US Secretary of State Antony Blinken, attending the meeting, said there was "a strong consensus for bringing Finland and Sweden into the alliance".
“Finland and Sweden are already the closest partners of NATO," NATO Deputy-Secretary General Mircea Geoana said earlier on Sunday, adding that he expected allies to view their applications positively.
Turkey outlines objections
NATO leaders have played down Turkey's opposition to the Finnish and Swedish membership applications.
But Ankara has warned that it could veto the bids, because it says Finland and Sweden both support Kurdish groups which it considers "terrorist" organisations.
Turkey's foreign minister said on Sunday that both countries must also provide clear security guarantees and lift export bans on some defence sector goods to Turkey.
"Our stance is perfectly open and clear. This is not a threat, this is not a negotiation where we're trying to leverage our interests," Mevlut Cavusoglu said.
His comments echoed those he made on Saturday, claiming domestic public support for the Turkish government's stance.
"A big majority of the Turkish people are against the membership of those countries who are supporting PKK, YPG terrorist organisation," Cavusoglu said. "And they are asking us to block this membership."

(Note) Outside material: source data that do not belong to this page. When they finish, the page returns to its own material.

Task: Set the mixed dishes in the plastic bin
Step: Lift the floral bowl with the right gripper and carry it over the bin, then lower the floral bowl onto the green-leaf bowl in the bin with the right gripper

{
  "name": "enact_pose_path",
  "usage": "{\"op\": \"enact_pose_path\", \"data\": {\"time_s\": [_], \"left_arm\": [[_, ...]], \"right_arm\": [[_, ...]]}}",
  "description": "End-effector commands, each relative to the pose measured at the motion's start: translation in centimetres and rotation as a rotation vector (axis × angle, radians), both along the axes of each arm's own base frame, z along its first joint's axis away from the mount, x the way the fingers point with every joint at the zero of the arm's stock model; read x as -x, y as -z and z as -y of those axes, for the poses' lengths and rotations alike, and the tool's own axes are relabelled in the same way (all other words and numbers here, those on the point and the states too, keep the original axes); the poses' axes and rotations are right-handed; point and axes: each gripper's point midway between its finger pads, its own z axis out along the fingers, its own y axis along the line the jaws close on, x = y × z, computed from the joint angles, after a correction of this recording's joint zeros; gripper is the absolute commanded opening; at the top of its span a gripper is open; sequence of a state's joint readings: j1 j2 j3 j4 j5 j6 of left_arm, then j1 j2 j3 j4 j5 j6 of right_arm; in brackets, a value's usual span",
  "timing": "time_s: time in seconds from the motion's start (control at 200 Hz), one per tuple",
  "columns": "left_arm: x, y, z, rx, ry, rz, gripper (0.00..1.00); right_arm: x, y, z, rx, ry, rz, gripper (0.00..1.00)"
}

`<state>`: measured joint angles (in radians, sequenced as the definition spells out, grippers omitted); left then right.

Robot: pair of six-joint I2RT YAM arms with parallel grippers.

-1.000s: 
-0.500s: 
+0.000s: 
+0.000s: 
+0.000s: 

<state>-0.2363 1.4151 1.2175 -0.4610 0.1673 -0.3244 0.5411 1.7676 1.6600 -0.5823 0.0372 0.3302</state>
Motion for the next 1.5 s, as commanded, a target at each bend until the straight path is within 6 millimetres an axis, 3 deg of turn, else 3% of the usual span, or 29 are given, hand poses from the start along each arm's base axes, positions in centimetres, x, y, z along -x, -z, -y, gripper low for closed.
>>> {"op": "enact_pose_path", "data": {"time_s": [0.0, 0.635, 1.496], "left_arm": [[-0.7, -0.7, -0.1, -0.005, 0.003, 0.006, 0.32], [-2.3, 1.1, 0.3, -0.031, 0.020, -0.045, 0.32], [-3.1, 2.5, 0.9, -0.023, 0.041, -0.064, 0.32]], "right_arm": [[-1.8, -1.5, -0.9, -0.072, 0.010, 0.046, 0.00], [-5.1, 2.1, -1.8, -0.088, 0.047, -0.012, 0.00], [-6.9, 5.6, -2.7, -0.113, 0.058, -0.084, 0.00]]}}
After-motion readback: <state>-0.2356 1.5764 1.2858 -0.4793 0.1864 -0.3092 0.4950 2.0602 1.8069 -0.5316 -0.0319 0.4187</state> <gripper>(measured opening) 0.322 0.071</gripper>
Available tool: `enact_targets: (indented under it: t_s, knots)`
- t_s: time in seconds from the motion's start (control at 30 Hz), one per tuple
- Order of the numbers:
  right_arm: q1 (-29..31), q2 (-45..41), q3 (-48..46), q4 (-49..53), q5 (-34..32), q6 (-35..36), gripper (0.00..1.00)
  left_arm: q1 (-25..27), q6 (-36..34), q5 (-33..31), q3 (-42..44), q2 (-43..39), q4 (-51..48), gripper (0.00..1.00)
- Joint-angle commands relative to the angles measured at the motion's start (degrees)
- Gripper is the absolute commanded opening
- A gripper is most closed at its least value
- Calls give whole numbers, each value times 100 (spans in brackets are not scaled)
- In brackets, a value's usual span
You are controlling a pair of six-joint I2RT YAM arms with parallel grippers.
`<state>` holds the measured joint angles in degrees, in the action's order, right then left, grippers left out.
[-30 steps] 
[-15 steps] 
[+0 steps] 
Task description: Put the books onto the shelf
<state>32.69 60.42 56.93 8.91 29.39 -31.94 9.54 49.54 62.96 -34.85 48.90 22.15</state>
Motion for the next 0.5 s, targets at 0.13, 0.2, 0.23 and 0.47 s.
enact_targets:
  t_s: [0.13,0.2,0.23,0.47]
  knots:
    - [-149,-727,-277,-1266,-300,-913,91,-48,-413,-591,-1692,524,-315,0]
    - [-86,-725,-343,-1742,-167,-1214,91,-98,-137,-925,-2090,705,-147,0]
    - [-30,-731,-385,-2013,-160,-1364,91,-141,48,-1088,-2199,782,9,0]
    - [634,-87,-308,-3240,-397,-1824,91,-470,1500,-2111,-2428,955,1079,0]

Also speaking on Saturday, Finland's foreign minister downplayed Turkey's objections before the talks began, saying he had spoken to his Turkish counterpart to try to ease tensions.
"I'm sure that we will find the solution to this item," Pekka Haavisto told reporters.
'Fast-track' ratification process considered
German Foreign Minister Annalena Baerbock said her country and others made clear during a dinner late on Saturday that they would be willing to fast-track the national ratification process for Finland and Sweden.
“If these two countries are deciding to join, they can join very quickly,” she said.
Denmark's foreign minister dismissed suggestions that objections from Russian President Vladimir Putin could hinder the alliance from letting in new members.
“Each and every European country has a fundamental right to choose their own security arrangement," Jeppe Kofod told reporters.
“We see now a world where the enemy of democracy number one is Putin and the thinking that he represents,” he said, adding that NATO would also stand with other countries, such as Georgia, which he said were being “instrumentalised” by Russia.
Finland's President Sauli Niinistö formally notified Vladimir Putin of his country's move to join NATO, in a phone call on Saturday. The Russian leader said it would be a mistake.
The meeting in Berlin follows a gathering of foreign ministers from the Group of Seven leading economies on Germany's Baltic Sea coast.
Officials there expressed strong support for Ukraine and warned that Russia's blockade of grain exports from Ukrainian ports risks stoking a global food crisis.